Е. Н. Званцева. Художник И. Е. Репин
Ну а Софья тоже была вся в поиске. Причем, Елена Толстая отмечает, что она и Толстого стремилась ввести в круг молодых художников новаторского – символического – искусства. И вот уже сделана попытка отбросить рамки консервативной Академии художеств. Софья убеждает Алексея оставить консервативную школу и «поступать в школу Званцевой, где преподают живописцы-новаторы».
Елизавета Николаевна Званцева (1864–1921) основала студии рисования и живописи в Москве и Санкт-Петербурге.
Внучка писателя рассказывает:
«Вместе с Софьей Толстой входит в мир элитарных художественных поисков… Однако ему здесь не везет. Софья рассказывала в рукописной версии своих мемуаров: “Решив в Академию не поступать, а продолжать учиться в школе Званцевой, мы с Алексеем Николаевичем понесли свои этюды на показ к Баксту (художнику, иллюстратору и дизайнеру)… У Алексея Николаевича были абсолютно грамотные этюды, и наше удивление было велико, когда Бакст забраковал их”.

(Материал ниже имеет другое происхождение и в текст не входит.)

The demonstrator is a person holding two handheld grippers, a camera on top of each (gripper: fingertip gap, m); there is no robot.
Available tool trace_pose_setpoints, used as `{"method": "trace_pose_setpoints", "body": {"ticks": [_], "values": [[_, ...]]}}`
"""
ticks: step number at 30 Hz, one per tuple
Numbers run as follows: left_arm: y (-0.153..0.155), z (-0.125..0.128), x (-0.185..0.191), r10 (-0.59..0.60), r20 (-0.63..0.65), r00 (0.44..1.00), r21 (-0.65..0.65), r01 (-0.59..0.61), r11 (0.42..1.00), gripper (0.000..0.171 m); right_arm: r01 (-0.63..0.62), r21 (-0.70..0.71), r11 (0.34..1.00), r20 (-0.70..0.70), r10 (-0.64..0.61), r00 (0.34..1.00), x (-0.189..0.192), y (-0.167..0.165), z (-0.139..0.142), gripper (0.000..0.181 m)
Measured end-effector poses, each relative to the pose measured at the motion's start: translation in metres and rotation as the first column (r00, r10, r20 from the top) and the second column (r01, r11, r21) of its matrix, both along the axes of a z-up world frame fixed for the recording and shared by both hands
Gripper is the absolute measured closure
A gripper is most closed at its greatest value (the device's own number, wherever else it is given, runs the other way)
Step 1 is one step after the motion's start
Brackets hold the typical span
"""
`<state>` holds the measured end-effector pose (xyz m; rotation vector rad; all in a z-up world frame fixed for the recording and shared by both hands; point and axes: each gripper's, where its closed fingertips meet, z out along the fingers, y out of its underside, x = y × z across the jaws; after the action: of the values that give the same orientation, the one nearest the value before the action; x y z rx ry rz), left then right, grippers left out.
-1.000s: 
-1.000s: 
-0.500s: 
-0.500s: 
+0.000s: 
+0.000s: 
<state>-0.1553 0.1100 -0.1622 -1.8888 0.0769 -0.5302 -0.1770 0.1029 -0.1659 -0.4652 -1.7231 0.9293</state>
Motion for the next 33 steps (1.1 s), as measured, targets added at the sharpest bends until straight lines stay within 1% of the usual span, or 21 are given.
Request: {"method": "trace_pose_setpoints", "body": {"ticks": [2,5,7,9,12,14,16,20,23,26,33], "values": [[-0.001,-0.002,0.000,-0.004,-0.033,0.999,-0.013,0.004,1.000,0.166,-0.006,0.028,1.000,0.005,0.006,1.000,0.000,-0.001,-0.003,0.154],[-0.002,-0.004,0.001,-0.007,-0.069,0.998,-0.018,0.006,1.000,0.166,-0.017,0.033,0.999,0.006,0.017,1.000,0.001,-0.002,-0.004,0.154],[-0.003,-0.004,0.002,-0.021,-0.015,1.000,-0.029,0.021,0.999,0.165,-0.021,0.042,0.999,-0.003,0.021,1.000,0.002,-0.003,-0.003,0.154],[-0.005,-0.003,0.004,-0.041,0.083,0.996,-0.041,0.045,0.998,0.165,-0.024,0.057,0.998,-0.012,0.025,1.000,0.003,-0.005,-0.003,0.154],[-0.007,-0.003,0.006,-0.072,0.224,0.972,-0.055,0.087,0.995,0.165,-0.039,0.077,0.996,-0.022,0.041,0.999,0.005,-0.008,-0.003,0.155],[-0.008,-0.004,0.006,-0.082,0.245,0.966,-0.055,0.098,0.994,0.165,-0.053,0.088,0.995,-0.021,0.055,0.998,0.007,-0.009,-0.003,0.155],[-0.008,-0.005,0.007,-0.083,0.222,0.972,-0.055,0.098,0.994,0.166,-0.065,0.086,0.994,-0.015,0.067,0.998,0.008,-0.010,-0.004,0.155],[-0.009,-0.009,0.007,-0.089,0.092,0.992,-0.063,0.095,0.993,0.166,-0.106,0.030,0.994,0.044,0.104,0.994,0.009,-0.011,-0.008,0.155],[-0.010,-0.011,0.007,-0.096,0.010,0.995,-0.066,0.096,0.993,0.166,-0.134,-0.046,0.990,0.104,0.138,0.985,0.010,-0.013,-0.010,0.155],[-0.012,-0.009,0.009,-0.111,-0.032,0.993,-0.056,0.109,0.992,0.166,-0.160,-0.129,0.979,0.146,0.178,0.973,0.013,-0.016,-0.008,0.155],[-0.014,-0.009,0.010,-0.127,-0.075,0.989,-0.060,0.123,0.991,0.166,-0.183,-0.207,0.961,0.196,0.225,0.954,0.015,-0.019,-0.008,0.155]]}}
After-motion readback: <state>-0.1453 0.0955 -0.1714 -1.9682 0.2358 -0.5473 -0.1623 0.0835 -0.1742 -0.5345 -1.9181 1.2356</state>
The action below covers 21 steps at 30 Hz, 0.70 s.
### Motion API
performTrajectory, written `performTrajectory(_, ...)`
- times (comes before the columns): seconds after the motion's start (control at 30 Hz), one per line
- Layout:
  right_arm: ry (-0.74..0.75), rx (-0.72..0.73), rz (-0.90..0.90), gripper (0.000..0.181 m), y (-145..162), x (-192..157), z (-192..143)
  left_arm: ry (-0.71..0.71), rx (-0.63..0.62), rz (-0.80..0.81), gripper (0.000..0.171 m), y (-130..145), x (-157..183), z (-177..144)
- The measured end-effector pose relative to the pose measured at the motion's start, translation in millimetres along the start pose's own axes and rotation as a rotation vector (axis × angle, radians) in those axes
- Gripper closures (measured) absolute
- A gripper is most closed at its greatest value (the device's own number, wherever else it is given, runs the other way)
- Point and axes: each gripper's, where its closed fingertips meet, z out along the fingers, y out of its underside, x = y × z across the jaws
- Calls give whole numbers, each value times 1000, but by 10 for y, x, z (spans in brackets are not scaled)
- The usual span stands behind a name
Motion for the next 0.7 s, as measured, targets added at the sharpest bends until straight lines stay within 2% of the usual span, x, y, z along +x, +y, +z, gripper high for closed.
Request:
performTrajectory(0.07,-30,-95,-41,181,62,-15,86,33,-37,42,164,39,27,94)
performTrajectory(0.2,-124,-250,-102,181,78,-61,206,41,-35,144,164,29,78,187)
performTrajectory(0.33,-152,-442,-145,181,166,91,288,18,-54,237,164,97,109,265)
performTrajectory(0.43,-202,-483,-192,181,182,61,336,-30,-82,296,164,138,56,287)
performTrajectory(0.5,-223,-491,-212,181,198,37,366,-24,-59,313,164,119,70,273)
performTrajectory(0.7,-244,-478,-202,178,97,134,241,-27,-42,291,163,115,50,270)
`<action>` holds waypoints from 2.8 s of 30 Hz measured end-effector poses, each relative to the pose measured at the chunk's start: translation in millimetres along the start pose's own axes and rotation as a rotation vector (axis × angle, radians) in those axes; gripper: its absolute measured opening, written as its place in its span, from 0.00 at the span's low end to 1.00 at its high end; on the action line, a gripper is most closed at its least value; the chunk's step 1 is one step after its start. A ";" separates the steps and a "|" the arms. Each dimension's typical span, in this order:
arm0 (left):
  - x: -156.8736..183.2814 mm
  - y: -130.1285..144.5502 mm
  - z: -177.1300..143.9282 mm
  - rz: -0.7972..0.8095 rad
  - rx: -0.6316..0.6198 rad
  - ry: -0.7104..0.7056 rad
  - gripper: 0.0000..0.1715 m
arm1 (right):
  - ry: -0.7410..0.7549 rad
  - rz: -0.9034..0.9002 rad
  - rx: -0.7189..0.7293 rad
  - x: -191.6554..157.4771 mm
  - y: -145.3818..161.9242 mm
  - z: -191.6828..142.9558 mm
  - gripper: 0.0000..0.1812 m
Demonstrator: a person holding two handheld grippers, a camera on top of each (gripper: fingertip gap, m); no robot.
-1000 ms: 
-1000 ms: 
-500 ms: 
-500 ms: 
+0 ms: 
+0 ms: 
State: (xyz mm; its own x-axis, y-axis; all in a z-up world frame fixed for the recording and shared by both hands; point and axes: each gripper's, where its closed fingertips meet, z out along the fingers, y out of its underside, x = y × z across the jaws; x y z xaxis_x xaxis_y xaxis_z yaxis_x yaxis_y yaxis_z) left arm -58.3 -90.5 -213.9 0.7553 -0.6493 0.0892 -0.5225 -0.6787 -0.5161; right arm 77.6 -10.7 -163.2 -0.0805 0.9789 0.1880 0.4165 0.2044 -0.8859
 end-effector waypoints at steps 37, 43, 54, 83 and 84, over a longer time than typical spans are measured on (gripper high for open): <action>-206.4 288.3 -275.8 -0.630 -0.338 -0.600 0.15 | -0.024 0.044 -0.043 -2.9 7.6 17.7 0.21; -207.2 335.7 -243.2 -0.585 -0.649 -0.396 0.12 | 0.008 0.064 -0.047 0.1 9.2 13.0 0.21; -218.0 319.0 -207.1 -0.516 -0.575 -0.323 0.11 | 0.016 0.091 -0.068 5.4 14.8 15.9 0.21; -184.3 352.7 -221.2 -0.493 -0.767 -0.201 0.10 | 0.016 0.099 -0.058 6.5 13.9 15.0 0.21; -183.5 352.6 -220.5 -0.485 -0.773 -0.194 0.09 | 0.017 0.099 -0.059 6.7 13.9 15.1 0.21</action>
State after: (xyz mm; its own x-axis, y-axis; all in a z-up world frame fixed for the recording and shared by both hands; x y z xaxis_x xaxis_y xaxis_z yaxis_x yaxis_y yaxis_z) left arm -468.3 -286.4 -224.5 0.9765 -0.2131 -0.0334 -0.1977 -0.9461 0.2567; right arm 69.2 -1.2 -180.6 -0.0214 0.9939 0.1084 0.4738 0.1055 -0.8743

Софья сочла, что Бакст “очень несправедливо отнесся к работам Алексея Николаевича, талантливым и своеобразным”, и привела его ответ Толстому: “Из вас, кроме ремесленника, ничего не получится. Художником вы не будете. Занимайтесь лучше литературой. А Софья Исааковна пусть учится живописи”. Алексея Николаевича этот “приговор” несколько разочаровал, но он с ним почему-то сразу согласился. Думаю, что это не была капитуляция перед авторитетом Бакста, а, скорее, иное: решение целиком уйти в литературную работу. С этого времени началось у нас, так сказать, разделение труда”».
Продолжилось знакомство Толстого с Буниным. Бунин вспоминал:
«После нашего знакомства в “Северном сиянии” я не встречался с Толстым года два или три: то путешествовал с моей второй женой по разным странам вплоть до тропических, то жил в деревне, а в Москве и в Петербурге бывал мало и редко. Но вот однажды Толстой неожиданно нанес нам визит в той московской гостинице, где мы останавливались, вместе с молодой черноглазой женщиной типа восточных красавиц, Соней Дымшиц, как называли ее все, а сам Толстой неизменно так: “Моя жена, графиня Толстая”. Дымшиц была одета изящно и просто, а Толстой каким-то странным важным барином из провинции: в цилиндре и в огромной медвежьей шубе. Я встретил их с любезностью, подобающей случаю, раскланялся с графиней и, не удержавшись от улыбки, обратился к графу.